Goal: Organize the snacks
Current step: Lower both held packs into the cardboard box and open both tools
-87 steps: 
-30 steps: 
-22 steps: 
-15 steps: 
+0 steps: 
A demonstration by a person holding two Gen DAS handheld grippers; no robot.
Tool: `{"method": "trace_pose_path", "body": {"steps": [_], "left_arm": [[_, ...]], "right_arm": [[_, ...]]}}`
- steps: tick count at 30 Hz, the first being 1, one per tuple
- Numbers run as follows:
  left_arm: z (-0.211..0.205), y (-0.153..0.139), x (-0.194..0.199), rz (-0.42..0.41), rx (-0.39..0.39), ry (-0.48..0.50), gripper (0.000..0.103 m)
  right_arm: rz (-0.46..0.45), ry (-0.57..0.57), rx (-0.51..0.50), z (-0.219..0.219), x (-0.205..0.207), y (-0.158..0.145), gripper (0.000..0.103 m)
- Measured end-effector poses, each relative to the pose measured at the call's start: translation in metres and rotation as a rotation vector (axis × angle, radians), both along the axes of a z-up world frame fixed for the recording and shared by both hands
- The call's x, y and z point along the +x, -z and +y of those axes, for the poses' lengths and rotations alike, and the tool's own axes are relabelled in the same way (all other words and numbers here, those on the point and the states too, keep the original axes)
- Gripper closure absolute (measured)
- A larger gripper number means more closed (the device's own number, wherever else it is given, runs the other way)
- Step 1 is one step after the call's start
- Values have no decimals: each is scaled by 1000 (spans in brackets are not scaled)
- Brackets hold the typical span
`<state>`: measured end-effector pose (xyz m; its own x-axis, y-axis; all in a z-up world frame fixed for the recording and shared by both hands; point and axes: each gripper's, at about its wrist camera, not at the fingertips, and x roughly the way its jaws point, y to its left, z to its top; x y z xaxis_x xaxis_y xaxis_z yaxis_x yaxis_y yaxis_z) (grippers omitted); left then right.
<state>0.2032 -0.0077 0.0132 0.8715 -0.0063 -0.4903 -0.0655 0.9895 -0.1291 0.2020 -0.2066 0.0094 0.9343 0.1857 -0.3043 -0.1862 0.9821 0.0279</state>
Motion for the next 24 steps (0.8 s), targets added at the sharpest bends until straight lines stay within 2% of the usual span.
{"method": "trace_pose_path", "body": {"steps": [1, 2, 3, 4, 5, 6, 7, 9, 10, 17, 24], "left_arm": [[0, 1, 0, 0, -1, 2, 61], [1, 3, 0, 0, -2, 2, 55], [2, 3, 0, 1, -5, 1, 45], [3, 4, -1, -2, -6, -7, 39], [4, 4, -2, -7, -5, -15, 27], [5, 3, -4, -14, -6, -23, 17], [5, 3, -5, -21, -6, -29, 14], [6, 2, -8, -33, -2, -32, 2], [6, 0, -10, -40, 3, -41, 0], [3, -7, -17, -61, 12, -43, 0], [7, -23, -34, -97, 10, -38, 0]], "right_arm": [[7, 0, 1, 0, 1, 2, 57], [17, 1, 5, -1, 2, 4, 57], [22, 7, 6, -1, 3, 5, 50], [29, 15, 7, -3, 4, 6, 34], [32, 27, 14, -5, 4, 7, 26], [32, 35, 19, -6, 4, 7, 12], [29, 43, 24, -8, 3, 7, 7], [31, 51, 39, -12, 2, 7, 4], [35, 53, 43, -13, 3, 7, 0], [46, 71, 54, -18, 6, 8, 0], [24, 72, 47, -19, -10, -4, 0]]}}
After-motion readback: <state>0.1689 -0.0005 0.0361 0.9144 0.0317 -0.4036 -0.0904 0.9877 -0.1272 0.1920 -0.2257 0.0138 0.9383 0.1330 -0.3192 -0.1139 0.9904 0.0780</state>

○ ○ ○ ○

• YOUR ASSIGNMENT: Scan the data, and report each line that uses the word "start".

• SOLUTION FOR THIS PROBLEM:
- Measured end-effector poses, each relative to the pose measured at the call's start: translation in metres and rotation as a rotation vector (axis × angle, radians), both along the axes of a z-up world frame fixed for the recording and shared by both hands
- Step 1 is one step after the call's start

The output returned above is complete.